Dragus was chasing a motorcycle that Kyle Crider was driving. No question, the motorcycle was trying to elude police. Where was his backup? Why not get a license plate number? Why do police insist on high speed chases? But that's what Dragus did and nine minutes later, a pickup pulled in front of him at an intersection, he swerved and he lost control of his police cruiser, careened across the expressway and struck a light pole.
Crider claims he was so far ahead of the police cruiser that he didn't know an accident had occurred. He turned himself in. Crider definitely should be charged with the crimes he committed, but murder?
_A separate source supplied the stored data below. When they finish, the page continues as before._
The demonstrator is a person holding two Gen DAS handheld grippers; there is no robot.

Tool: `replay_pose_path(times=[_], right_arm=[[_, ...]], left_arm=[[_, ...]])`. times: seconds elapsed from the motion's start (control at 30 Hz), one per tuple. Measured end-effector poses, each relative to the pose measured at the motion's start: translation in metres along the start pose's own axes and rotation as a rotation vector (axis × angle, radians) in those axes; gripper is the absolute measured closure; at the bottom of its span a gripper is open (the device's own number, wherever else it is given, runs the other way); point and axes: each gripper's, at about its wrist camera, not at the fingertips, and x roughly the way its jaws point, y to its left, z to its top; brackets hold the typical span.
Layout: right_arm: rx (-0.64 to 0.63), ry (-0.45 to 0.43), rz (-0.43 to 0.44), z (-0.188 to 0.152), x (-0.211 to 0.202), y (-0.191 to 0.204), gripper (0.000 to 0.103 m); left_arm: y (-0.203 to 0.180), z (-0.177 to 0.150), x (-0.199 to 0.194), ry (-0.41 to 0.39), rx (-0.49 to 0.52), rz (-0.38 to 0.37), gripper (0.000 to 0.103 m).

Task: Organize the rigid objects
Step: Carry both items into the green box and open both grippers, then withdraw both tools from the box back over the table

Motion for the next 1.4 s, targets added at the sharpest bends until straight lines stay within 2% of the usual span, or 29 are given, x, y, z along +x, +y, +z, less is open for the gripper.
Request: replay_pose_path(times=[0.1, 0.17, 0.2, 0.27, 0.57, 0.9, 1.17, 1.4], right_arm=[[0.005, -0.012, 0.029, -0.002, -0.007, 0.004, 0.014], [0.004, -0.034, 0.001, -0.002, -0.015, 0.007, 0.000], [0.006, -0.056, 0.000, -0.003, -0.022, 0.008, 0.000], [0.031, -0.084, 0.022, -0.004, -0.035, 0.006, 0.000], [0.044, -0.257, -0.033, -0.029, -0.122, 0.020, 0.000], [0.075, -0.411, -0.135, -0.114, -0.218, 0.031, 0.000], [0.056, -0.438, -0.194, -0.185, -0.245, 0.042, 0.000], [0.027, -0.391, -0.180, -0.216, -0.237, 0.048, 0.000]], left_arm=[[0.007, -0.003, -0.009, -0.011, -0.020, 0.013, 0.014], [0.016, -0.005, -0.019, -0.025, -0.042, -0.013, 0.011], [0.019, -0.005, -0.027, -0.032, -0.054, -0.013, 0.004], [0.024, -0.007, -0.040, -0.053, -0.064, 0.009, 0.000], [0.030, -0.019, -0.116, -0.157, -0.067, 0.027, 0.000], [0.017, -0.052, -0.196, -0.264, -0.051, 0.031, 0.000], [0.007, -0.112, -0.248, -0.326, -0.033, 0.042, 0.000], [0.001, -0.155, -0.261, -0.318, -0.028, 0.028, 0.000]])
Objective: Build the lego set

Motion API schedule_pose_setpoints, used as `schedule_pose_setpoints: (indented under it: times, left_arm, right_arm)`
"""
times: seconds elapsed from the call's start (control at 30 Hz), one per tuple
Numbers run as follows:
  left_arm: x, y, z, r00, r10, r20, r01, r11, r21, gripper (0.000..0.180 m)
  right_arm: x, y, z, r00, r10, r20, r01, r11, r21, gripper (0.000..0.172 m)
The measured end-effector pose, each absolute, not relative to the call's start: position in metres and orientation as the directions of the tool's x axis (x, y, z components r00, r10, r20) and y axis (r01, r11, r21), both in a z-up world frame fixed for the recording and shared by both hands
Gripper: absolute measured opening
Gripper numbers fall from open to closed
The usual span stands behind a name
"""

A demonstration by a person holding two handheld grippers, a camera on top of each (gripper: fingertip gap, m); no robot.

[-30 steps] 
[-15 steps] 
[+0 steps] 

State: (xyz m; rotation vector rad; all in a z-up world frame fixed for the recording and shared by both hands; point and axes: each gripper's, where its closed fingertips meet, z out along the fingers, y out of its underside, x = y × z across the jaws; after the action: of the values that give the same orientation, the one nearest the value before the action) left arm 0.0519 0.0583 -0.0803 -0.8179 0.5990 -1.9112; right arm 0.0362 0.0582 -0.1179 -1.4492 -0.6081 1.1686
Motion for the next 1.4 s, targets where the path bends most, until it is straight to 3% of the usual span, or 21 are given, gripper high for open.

One can safely assume if the cruiser was involved in a high speed chase, there were lights and sirens, why is the driver of the truck who went into the cruisers path not the one charged with manslaughter? That driver left the scene of the accident.
Does the police officer bear no responsibility for his own decisions? Does he bear no responsibility for his own driving mistake?
Everyone involved in this made poor decisions, from Crider to Dragus.
I know it's harsh to say that, but this isn't the first time this has happened. If the Oklahoma City police department is going to continue its policy on high speed chases, do they provide adequate training on how to drive the cruisers fast through city traffic and obstacles?
The policy needs to be reevaluated before the safety of other police officers and the public in general continues to be put at risk.